The basal branches of the mammal line are usually called the "mammal-like
reptiles". Among living groups, turtles appear to be a basal branch of the
other main line, then come a group with Sphenodon, lizards and snakes, and
finally the crocodilians as the living sister group to birds. (The tree gets
a lot busier if you include fossil groups).
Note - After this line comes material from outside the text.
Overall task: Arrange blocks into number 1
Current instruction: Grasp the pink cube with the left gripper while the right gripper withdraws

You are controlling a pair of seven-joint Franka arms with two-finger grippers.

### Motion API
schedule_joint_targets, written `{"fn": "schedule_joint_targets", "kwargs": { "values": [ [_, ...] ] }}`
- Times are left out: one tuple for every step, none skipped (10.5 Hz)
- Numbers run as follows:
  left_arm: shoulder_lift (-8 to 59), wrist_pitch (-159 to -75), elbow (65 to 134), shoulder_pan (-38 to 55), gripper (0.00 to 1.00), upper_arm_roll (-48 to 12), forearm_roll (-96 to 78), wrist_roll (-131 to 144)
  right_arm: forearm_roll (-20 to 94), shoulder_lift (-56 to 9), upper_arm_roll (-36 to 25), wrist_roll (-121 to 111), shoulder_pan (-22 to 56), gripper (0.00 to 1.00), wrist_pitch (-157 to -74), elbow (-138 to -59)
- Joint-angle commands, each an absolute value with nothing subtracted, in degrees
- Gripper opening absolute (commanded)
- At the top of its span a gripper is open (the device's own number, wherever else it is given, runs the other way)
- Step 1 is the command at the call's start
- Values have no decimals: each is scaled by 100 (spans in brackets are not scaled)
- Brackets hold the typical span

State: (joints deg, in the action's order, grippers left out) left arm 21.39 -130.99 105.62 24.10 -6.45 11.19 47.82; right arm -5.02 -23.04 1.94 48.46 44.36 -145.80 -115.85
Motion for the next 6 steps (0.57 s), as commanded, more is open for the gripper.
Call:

Birds are a branch of a branch
the dinosaurs; they belong to a larger group Archosauria including the crocs,
pterosaurs etc.; archosaurs and lizards, etc. comprise a larger group
Diapsida, and so forth. "Reptiles" should just be used as an informal term
for non-mammal, non-bird amniotes.
With regard to your earlier question about which living species is closest to
the common ancestor, it helps to keep in mind that all of these branching,
diverging lineages have been evolving along their own paths for exactly the
same amount of time and it is unlikely that any one of them would remain
primitive in all respects. ("primitive" = the characteristics of the msot
recent common ancestor of a group). It is misleading to pigeonhole whole
living organisms as either primitive or advanced--- (e.g., in many specific
skeletal characters most mammals are more primitive than frogs, turtles
or snakes). It is much more meaningful to try to analyze the organisms
character- by- character in order to reconstruct what the most recent common
ancestor at each branch point of the tree must have been like.